◆ Exercise ◆
Leaving nothing out, print each line of the material exactly.

---

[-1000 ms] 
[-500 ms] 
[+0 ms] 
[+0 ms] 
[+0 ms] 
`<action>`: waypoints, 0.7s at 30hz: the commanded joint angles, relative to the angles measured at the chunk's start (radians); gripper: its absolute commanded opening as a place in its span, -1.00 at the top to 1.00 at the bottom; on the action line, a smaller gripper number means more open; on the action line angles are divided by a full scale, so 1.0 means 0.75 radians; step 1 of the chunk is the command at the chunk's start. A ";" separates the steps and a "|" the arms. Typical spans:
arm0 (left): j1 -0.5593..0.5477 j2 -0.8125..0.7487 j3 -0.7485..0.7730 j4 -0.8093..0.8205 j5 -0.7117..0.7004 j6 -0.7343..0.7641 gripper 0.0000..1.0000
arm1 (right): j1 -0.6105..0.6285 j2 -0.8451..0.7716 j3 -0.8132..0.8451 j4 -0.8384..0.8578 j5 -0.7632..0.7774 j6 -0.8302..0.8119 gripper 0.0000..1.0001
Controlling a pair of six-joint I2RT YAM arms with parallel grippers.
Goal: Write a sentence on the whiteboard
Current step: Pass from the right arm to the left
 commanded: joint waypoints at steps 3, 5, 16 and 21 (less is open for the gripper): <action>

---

◆ Response to the exercise ◆
[-1000 ms] 
[-500 ms] 
[+0 ms] 
[+0 ms] 
[+0 ms] 
`<action>`: waypoints, 0.7s at 30hz: the commanded joint angles, relative to the angles measured at the chunk's start (radians); gripper: its absolute commanded opening as a place in its span, -1.00 at the top to 1.00 at the bottom; on the action line, a smaller gripper number means more open; on the action line angles are divided by a full scale, so 1.0 means 0.75 radians; step 1 of the chunk is the command at the chunk's start. A ";" separates the steps and a "|" the arms. Typical spans:
arm0 (left): j1 -0.5593..0.5477 j2 -0.8125..0.7487 j3 -0.7485..0.7730 j4 -0.8093..0.8205 j5 -0.7117..0.7004 j6 -0.7343..0.7641 gripper 0.0000..1.0000
arm1 (right): j1 -0.6105..0.6285 j2 -0.8451..0.7716 j3 -0.8132..0.8451 j4 -0.8384..0.8578 j5 -0.7632..0.7774 j6 -0.8302..0.8119 gripper 0.0000..1.0001
Controlling a pair of six-joint I2RT YAM arms with parallel grippers.
Goal: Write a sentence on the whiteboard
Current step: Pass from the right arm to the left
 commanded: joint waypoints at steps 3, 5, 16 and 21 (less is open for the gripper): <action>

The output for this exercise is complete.